Activity: Please copy, exactly as written, the span from the first line below to the line that contains "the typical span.", including both, and skip the pictures.

Supplied material:
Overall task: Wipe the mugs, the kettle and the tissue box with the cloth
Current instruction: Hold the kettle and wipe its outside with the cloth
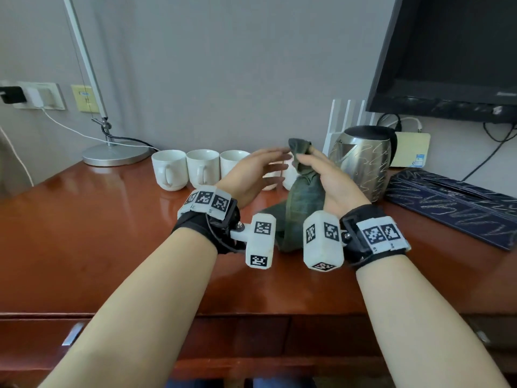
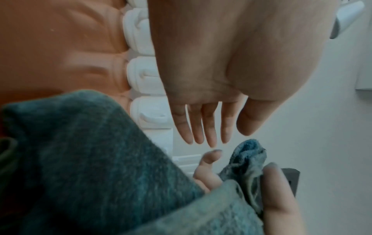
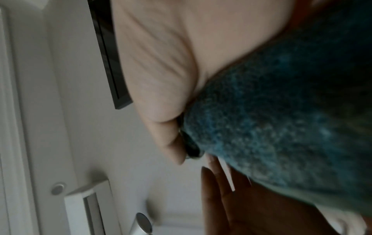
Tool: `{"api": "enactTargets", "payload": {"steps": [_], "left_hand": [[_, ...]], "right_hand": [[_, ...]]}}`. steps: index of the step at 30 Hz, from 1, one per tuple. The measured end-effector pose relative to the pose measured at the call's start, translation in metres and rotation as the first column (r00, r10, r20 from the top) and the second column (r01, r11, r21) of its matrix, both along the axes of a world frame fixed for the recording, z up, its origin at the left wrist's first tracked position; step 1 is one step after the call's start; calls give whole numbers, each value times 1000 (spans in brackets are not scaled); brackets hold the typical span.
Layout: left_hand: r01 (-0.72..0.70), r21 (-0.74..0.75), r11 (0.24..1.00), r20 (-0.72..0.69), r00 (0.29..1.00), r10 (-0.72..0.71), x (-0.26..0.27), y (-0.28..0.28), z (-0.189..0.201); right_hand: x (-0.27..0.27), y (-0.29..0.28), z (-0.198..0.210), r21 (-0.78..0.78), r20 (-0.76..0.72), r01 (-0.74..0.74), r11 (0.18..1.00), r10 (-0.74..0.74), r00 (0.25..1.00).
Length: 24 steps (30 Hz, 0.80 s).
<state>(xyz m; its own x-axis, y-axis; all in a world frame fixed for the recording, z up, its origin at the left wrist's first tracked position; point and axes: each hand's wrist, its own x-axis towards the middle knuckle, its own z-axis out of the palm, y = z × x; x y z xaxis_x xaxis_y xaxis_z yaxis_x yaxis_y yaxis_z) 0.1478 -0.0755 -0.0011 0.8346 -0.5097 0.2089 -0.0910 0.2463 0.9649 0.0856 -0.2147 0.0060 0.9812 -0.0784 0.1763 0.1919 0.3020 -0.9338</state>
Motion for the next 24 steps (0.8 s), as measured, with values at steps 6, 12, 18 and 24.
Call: {"api": "enactTargets", "payload": {"steps": [6, 12, 18, 24], "left_hand": [[184, -37, 982, 109, 978, -179, -39, -6, 22], [369, -72, 926, 158, 921, -355, -63, -5, 34], [228, -194, 954, 105, 972, -211, -78, -15, 50], [100, -34, 994, 175, 980, -93, -89, -36, 68]], "right_hand": [[-45, -11, 17, 205, -75, -202, 958, 221, 972], [-83, -20, 35, -2, -31, -332, 943, 332, 943], [-103, -27, 34, -38, 11, -191, 981, 192, 981], [-99, -47, 23, -117, 46, -227, 967, 234, 971]]}}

Final answer:
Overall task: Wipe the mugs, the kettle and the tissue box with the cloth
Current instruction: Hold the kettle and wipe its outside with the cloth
Tool: `{"api": "enactTargets", "payload": {"steps": [_], "left_hand": [[_, ...]], "right_hand": [[_, ...]]}}`. steps: index of the step at 30 Hz, from 1, one per tuple. The measured end-effector pose relative to the pose measured at the call's start, translation in metres and rotation as the first column (r00, r10, r20 from the top) and the second column (r01, r11, r21) of its matrix, both along the axes of a world frame fixed for the recording, z up, its origin at the left wrist's first tracked position; step 1 is one step after the call's start; calls give whole numbers, each value times 1000 (spans in brackets are not scaled); brackets hold the typical span.

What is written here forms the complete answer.